PENNSYLVANIA, USA — Carbon: the backbone of all life on earth. Economies, homes, and transportation are powered by it.
But humans are putting out more of it than ever before, and it’s resulting in one of the most serious questions facing humanity today: what happens when we disrupt the carbon cycle?
The carbon cycle, which has both slow and fast components, is a process in which carbon atoms travel from the atmosphere to the earth and back into the atmosphere.
Let’s start with the slow carbon cycle.
Carbon moves from the atmosphere to the Earth’s crust in the form of rain, which is slightly acidic because CO2 dissolves into the droplets. The rain breaks down rocks through chemical weathering, then transitions to limestone as rocks runoff from rivers and streams into the ocean. As plants and animals die and sink to the ocean floor, limestone catches and fossilizes the remains, thus storing carbon in stone. When tectonic plates collide, carbon rich limestone is melted and discharged to the atmosphere through volcanic eruptions. This all takes anywhere from 100 to 200 million years.
The fast carbon cycle is much shorter, and is mainly measured in a lifespan. Plants and phytoplankton are the key ingredients to the fast carbon cycle, as they absorb carbon dioxide and combine it with already harnessed energy from the sun to form sugar and oxygen. Animals, including humans, eat the plants or phytoplankton in order to get that energy and the cycle repeats itself.
Left undisturbed, the carbon cycle keeps a consistent amount of carbon in the plants, ocean, land, and atmosphere. But, the cycle is being disturbed.
“We’re kind of tinkering with a system in a way that is questionable to say the least," Sean Sublette, a meteorologist and an expert on the carbon life cycle said. He's concerned about how quickly we are pushing carbon into the atmosphere.
“Before we started burning the fossil fuels, there wasn’t something that is pushing the carbon in one direction," he said. "So there is obviously an excess of carbon in the atmosphere right now.”
Humans started burning fossil fuels for energy, en masse, during the Industrial Revolution. Since then, our carbon emissions have risen steadily: Now, they're at about a 50% increase since the mid-1800s.
It’s not just fossil fuels. Remember the plant absorbing part of the cycle?
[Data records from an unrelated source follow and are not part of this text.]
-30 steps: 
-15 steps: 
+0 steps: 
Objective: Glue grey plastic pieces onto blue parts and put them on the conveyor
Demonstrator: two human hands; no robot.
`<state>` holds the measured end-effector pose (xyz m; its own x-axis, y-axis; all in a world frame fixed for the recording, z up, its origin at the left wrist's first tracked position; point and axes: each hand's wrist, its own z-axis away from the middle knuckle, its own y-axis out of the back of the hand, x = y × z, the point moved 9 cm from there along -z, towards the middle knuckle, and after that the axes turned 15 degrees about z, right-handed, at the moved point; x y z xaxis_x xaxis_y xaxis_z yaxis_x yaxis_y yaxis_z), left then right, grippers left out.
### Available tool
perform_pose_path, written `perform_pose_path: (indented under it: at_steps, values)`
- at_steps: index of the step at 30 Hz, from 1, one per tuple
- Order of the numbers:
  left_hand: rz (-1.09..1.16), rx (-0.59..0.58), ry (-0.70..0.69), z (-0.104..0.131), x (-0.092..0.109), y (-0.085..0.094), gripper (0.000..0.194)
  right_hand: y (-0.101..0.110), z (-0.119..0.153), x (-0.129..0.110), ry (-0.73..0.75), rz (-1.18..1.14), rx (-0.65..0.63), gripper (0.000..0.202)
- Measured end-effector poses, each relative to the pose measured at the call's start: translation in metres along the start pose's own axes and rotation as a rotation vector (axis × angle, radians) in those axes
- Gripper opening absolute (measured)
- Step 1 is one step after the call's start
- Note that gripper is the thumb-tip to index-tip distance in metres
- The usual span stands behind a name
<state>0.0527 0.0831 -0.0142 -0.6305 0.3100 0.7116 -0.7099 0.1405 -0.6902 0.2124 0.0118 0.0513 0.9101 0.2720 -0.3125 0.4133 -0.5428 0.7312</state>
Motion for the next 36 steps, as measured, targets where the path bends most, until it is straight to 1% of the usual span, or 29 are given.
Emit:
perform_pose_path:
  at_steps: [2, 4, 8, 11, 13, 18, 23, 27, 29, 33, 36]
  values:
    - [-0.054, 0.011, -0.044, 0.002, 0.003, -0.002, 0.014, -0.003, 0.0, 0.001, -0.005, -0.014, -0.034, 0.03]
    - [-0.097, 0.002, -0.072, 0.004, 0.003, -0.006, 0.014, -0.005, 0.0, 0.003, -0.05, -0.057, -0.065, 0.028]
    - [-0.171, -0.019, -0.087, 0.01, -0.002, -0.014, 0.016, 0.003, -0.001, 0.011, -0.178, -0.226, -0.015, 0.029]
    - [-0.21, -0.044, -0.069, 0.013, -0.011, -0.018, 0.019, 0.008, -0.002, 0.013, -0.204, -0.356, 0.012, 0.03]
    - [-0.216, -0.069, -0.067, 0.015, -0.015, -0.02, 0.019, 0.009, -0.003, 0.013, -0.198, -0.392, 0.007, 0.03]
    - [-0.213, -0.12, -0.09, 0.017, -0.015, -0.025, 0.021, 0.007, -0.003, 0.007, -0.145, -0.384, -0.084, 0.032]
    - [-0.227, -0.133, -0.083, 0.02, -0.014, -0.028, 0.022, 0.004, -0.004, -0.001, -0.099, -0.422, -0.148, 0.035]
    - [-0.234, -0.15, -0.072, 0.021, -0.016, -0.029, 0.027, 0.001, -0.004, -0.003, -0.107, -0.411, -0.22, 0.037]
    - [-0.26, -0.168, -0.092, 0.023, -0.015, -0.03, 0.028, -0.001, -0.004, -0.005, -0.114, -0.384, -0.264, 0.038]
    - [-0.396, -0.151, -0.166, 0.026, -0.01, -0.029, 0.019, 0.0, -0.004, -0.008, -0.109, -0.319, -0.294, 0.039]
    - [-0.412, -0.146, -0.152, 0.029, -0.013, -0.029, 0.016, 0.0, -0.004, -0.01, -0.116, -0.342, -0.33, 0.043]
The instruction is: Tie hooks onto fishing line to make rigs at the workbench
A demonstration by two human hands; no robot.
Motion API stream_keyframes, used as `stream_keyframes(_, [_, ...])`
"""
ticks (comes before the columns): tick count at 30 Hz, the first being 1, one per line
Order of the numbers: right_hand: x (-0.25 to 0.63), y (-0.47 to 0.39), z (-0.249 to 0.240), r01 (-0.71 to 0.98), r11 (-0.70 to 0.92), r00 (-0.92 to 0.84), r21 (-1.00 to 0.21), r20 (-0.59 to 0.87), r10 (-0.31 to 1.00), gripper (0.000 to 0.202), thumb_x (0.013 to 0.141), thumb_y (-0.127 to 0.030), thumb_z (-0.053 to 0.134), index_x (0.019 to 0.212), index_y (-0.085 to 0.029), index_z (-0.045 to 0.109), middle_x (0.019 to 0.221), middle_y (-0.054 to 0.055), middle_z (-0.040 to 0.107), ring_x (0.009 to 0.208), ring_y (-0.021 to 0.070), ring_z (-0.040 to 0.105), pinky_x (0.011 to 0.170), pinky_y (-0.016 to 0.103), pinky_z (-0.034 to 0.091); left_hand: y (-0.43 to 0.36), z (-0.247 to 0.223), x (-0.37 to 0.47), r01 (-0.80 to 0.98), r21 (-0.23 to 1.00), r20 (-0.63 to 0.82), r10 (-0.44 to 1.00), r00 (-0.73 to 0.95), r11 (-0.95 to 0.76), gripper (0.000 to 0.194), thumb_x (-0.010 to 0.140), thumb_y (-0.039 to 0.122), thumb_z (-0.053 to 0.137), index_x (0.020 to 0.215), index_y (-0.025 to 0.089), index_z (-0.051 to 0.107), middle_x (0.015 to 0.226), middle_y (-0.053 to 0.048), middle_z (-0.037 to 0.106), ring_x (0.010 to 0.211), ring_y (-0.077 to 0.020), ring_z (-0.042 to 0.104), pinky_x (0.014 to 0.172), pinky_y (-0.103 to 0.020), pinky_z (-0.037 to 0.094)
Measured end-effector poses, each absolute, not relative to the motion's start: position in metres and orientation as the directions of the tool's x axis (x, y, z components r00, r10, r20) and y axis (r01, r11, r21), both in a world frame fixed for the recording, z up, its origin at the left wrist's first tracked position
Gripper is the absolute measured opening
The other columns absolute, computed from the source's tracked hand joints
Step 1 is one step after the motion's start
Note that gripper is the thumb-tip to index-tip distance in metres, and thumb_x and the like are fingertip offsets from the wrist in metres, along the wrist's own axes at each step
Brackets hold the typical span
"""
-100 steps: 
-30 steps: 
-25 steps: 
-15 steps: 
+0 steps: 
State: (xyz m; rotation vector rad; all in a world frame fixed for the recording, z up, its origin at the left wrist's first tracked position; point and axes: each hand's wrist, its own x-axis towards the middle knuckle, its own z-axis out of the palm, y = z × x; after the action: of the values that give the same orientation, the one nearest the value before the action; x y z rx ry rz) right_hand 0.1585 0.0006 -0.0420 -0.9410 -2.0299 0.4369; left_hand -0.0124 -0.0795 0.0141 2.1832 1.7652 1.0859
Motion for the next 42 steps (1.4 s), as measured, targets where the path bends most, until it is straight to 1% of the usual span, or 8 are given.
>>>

“Plants take in carbon dioxide and they send back oxygen into the atmosphere, Sublette said. "Well, that’s part of it. A lot of plants are taking in carbon.”
When forests are cleared for human use, we remove large trees that would normally take carbon out of the atmosphere as they grow.
Widespread deforestation hurts the balance: less carbon taken in, more left in the atmosphere.
But carbon takes time to impact the environment.
“It’s kind of like, well, I am turning the thermostat on the oven," Sublette said. "If I turn the thermostat on the oven to 450 degrees, it’s not 450 in sixty seconds. It takes a while to reach that level and then stabilize."
So far, we’ve seen a global temperature increase between 1-2 degrees Fahrenheit. Scientists say we’re not even halfway to where we could be.
“Probably going to go up at least another 2-3 degrees Fahrenheit at a minimum over the next 50, 60, 70 years”
Scientists believe warming up that much will impact sea levels for cities like New Orleans, Miami, Amsterdam and more decades from now. But what we do in this decade can help prevent it.
“There is some point of diminishing return, to be sure. and that’s why you see a lot of how much is it going to warm over the next 60,70,80 years?" Sublette said. "Well, it depends on how much we put into the atmosphere over the next 10, 20, 30 years.”